Once we got to the first hill the snow thinned out and I started my race. After a few more small, rolling hills we hit the mile mark and I had moved up to 8th place. Miles two through three were on packed snow over single track trail which made passing much harder, and after almost getting hip-checked off a boulder during the back stretch while trying to pass someone I decided to wait it out again. Once we hit the end of the first loop (6k; half way done), we headed back into the powder and I passed another three people in the next half mile and started feeling like a real competitor. Over the rolling hills of the next mile I caught the guy in fifth and passed him on a turn, then the guys in third and forth shortly after in the powdery back-stretch.
As I came around the final turn I saw the second place guy ahead of me but it was way too late to catch him. Still, I kicked as hard as I could thinking maybe he'd trip or run off the course alowing me to make up the ground. Obviously that didn't happen.
But a 3rd place finish is good enough for now, and I was only 50 seconds behind the guy in first -a guy who's 5k PR is probly more than a minute faster than mine.
Can't wait to hit the training for a few weeks before the (road) 5k on January 7th.

Thoughts Going Into The Lake Arbor 5k

Well, I'm not exactly fast right now -after not taking a single fast stride in over a month. And to add to it I've been sick for a few days now and today has been the worst so far. Thinking about running hard when standing up makes me dizzy is rough. I rarely get sick: running generally helps the immune system, but 27 miles in a day will turn the tables a bit.
Despite all that, I'm really excited for this one. I've run 80 miles a week for six weeks in a row now and I'm starting to get hungry for a race. Also, recently my running dreams have been reaching further than ever. I'm feeling the need get out a see how I do against runners that I've idolized. I'm slowly getting ready to take my heroes off their pedestals and put them in my dust (at least at the 50k distance). Also 2012 is gona see a new 5k PR for me.

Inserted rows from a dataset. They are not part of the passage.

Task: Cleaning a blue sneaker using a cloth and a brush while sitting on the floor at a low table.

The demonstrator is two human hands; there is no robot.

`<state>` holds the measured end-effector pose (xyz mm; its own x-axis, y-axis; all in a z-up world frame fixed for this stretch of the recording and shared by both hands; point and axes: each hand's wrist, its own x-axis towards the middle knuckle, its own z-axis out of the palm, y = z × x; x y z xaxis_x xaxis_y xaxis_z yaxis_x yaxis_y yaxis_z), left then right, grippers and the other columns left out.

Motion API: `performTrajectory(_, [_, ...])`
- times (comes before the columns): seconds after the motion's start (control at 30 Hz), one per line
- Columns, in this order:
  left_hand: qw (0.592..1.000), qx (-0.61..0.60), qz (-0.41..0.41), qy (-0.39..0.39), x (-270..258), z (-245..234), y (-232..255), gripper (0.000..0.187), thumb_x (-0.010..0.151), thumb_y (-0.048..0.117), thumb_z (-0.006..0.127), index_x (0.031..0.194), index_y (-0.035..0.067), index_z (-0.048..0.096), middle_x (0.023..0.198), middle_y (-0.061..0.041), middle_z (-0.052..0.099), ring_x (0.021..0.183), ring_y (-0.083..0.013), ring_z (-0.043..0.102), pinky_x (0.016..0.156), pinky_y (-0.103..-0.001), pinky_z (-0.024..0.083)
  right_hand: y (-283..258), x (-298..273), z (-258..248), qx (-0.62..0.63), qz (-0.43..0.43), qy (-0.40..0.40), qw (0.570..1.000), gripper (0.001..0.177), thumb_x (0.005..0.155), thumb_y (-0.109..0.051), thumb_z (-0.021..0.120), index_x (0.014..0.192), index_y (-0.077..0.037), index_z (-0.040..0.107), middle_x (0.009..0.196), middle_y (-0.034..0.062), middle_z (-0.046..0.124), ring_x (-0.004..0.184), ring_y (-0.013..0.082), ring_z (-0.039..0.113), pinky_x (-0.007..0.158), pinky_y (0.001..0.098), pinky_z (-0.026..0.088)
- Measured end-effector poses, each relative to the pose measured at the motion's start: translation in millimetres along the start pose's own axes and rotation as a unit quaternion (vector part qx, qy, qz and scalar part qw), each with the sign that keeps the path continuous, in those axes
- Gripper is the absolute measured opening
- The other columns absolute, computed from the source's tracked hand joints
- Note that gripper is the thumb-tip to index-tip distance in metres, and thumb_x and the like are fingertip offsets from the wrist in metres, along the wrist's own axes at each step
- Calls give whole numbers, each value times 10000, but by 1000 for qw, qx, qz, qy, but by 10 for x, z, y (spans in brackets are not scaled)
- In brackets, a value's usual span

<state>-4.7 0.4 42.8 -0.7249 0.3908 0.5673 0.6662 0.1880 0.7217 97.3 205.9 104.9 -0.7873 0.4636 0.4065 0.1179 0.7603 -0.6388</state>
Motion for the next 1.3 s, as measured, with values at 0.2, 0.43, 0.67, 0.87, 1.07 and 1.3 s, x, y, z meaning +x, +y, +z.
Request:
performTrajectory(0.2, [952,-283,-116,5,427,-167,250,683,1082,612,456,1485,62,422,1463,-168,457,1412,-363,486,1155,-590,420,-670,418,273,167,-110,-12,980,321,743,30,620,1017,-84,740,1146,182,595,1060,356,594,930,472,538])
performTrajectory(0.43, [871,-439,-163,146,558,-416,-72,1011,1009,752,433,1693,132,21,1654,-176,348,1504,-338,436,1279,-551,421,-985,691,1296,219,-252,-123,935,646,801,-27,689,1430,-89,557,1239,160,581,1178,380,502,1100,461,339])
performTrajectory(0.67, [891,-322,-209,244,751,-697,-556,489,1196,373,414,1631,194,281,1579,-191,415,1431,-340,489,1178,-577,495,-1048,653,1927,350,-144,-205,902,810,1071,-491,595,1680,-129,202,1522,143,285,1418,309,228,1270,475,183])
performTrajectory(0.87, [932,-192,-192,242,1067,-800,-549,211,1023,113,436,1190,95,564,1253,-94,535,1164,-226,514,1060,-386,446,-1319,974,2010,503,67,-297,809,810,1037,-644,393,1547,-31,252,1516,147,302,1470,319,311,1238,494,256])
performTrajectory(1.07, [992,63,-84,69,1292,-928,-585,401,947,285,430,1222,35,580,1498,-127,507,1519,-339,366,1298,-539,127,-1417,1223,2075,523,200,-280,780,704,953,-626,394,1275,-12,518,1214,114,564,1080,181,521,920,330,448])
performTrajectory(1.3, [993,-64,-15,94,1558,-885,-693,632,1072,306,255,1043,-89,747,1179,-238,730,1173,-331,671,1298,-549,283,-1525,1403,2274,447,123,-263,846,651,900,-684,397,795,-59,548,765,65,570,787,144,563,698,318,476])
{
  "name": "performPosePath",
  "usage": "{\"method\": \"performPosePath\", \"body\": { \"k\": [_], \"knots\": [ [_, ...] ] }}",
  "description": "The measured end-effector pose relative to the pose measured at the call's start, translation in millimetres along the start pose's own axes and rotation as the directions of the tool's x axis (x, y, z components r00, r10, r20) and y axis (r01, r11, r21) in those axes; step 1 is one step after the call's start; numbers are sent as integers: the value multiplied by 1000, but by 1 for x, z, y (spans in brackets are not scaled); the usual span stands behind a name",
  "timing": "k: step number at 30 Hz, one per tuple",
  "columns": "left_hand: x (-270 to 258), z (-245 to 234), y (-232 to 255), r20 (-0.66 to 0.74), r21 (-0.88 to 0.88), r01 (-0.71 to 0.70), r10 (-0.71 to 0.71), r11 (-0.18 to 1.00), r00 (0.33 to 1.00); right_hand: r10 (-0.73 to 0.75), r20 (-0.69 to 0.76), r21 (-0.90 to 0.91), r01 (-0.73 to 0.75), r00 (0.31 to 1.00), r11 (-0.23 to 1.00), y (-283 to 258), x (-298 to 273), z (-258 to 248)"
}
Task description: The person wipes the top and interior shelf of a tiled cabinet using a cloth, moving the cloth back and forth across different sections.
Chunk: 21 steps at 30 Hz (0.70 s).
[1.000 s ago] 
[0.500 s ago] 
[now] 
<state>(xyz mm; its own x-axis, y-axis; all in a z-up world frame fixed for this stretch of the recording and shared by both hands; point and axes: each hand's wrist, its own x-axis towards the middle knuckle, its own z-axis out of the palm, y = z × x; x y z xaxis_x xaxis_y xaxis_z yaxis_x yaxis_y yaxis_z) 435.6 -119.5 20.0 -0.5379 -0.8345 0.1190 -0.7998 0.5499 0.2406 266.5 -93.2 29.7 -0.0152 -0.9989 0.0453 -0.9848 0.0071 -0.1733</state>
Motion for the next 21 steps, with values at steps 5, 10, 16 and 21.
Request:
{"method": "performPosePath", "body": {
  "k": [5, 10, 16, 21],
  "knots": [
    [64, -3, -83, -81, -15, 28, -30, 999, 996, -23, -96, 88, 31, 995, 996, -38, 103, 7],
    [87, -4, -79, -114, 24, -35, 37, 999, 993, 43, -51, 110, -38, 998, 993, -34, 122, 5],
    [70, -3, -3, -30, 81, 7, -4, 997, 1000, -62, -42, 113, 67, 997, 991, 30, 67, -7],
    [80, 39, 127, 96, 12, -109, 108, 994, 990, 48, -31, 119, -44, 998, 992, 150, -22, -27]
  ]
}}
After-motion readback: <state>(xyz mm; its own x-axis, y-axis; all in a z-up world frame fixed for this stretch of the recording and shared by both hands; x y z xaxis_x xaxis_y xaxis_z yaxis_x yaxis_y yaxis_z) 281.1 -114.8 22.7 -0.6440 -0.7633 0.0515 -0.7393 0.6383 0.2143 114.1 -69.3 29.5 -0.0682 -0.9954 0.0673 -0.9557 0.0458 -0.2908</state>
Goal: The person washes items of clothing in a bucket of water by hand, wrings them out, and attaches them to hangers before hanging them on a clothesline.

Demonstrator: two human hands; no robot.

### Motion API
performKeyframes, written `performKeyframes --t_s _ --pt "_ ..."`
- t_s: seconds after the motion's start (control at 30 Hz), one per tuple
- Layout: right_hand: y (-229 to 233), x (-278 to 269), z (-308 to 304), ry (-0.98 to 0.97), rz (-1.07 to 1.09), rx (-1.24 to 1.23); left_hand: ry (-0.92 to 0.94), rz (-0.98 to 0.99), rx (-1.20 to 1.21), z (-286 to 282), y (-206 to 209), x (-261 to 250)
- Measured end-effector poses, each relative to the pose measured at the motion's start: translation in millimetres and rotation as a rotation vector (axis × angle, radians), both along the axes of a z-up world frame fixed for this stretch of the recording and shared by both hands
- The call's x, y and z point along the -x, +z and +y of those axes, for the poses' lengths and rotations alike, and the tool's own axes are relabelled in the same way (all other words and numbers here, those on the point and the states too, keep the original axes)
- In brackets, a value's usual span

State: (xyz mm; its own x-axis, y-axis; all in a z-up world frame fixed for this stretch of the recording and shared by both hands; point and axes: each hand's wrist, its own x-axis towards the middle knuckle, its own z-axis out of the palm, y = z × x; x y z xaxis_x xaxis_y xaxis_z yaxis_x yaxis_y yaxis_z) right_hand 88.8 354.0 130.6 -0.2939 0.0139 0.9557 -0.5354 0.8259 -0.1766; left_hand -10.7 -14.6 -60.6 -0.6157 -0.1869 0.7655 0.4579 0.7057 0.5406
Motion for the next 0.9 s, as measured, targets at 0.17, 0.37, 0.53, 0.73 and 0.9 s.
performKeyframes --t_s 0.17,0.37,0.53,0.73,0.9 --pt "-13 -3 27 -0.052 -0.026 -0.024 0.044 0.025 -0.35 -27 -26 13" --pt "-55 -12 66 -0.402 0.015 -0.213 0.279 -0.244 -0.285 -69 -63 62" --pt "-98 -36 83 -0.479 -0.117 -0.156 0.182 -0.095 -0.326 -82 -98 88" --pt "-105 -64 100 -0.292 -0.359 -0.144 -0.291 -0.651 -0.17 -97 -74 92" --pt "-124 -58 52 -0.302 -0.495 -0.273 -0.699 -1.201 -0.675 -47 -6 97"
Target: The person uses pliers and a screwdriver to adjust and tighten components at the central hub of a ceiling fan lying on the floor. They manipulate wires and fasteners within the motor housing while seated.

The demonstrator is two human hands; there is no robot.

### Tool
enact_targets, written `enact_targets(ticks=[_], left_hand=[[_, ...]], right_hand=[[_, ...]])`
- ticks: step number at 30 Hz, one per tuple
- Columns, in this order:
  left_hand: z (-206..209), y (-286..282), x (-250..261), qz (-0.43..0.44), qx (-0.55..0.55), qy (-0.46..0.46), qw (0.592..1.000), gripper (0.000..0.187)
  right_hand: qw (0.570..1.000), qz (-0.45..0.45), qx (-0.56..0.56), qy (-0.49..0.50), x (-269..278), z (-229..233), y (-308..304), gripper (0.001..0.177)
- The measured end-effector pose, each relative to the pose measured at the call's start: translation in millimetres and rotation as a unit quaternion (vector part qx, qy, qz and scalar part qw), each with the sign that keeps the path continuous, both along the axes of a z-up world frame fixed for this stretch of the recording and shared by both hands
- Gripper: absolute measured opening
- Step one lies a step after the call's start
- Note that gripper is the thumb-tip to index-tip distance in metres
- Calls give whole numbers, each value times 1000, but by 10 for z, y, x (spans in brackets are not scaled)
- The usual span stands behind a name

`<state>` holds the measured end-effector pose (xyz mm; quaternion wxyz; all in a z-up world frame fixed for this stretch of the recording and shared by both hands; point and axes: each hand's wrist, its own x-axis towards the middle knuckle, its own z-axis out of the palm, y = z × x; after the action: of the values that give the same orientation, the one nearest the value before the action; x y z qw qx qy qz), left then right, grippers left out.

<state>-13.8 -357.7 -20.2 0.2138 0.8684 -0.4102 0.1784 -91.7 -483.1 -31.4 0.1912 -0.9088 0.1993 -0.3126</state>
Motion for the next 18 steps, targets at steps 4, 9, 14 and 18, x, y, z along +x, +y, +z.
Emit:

Since junior year of high school I've been running almost the same pace at every 5k I've run and I'm sick of it. Since chasing the 50k more seriously, my mental game has gotten exponentially stronger. When I race my self-talk is always positive: in my mind every difficulty the course throws at me hurts everyone else more. When I'm hurting, the guy next to me must be ready to quit. So this year it's about time to see myself running sub-16:10 for the 5k... even if I never do short speedwork again.
As far as this race however, I'm just looking to place well (there're going to be plenty of people faster than me here) and have fun.